医生不管什么事,除了不时跌打损伤的月永レオ,没什么要照顾的。濑名泉的大把时光就滞留在屋里,看书或者玩手机,偶尔也写写东西,十足的文青味。没什么活干的时候他也爱穿白大褂,里头衬一件海蓝条纹衫,很时髦很赶潮流,可惜没个人欣赏。白日里朔间凛月偶尔醒来,抬头就能看到坐在桌边的濑名泉,蓝衬衫白大褂,看书写字时戴一副金丝眼镜,显得面容很别致,五官被一副镜架打磨得英挺细腻。他就爱这样盯着濑名泉,没什么目的也不带什么情绪,一直看,直到困意侵袭再度阖眼。很多物事看久了就忘不掉,比方说走过的路,种下的苗,还有濑名泉。停留在朔间凛月记忆里的濑名泉是个意外,由机缘巧合造成,比方说,正好那个老医生走了,正好レオ认识这位老同学,正好他的房间足够大到装下两张床,于是有了每天在他屋里清闲自在的濑名泉,就忘不掉了。很机缘巧合,少掉命运中任何一个齿轮都无法运转。
他透过薄纱窗帘洒下的一点阳光,看阳光下金色的发亮的濑名泉。睫毛很长,投下两道薄影在颊侧,卷曲的浅色的发在朦胧闪烁。他看濑名泉低垂着眼,目光低低的,投在书页抑或手机屏幕上。玩手机时泉总要皱着眉,双手很慌乱地操作,试图破一个永远破不了的纪录。凛月不说话,总在睡眼惺忪地看着。
这种时候是他们最常有的相处方式。一个人看着,一个人不知道,各自相安,也没什么心思。凛月觉得看着泉很有趣。泉是大城市来的人,生活精致,讲究,会半夜敷上面膜像个鬼魅,会清早起床涂满身的防晒霜。濑名泉的肤色很白,这种白与他不同,带着一种少经红尘的孱弱,不怎么晒太阳也不大运动,透过白皙肌肤能看到青色血管浮现。凛月看他,就像看一朵温室里的花朵,花朵在风沙漫布的地域也要沁晨露以洁身自好。

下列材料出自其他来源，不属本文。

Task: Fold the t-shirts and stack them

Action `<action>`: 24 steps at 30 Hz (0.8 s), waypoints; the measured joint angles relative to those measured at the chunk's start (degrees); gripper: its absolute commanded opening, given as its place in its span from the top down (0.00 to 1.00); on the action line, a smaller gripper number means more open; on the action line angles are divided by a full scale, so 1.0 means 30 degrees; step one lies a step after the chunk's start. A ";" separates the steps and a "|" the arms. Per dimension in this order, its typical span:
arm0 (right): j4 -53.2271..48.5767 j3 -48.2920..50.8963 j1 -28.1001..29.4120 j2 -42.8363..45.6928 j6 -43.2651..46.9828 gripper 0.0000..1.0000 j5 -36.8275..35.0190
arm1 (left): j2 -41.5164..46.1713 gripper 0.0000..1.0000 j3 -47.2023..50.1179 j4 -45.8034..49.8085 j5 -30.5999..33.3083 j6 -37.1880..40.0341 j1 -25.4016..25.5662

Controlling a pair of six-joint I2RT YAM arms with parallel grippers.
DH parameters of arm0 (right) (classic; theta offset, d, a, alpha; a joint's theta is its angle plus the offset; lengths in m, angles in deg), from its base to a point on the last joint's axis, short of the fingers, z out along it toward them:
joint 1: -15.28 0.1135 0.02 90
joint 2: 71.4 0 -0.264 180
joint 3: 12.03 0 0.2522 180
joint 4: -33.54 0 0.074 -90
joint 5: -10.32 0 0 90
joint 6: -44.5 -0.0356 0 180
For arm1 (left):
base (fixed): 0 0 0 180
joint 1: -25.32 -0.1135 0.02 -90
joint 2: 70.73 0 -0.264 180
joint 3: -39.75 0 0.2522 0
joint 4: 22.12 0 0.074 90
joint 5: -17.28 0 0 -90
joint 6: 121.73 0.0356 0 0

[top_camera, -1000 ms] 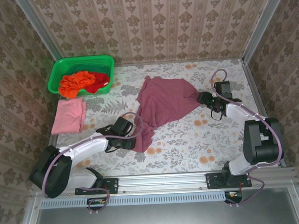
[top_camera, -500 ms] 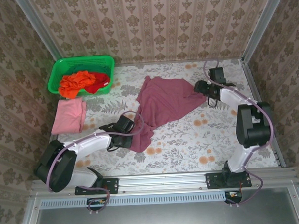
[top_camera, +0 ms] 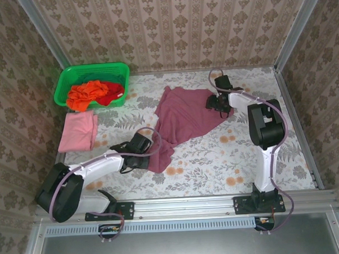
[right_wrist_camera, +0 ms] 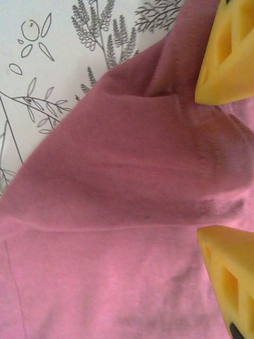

他吃完药,把水喝光。水杯底留下几滴水珠与杯壁水痕相连,他把水杯左右倾斜,看水珠四处游走,最后归还原处。濑名泉把书推开了,在玩手机,不时传来一声轻吭,就知道又输了。凛月坐在床沿,看一会儿手里的水杯,又抬头盯着天花板上缓慢转悠的风扇。好饿啊。他想。病过之后都会这样饿吗。他的全身被虚汗湿透,一切气力花在抵抗发热发烧,此刻有些虚脱了。他体质不算太差,很少生病。
濑名泉抬头看了一眼钟,轻声说去吃饭吧。凛月抬起腿要走,转头又看了一眼濑名泉:你不去?濑名泉低着头,手指不停:你先去,我打完这局。
朔间凛月眨眨眼,走过去夺了手机,轻松通了关:走吧。
濑名泉有些气,但不好发作,最后也没说什么,很没好气地抢回手机,嗯了一声,跟着凛月一起走了。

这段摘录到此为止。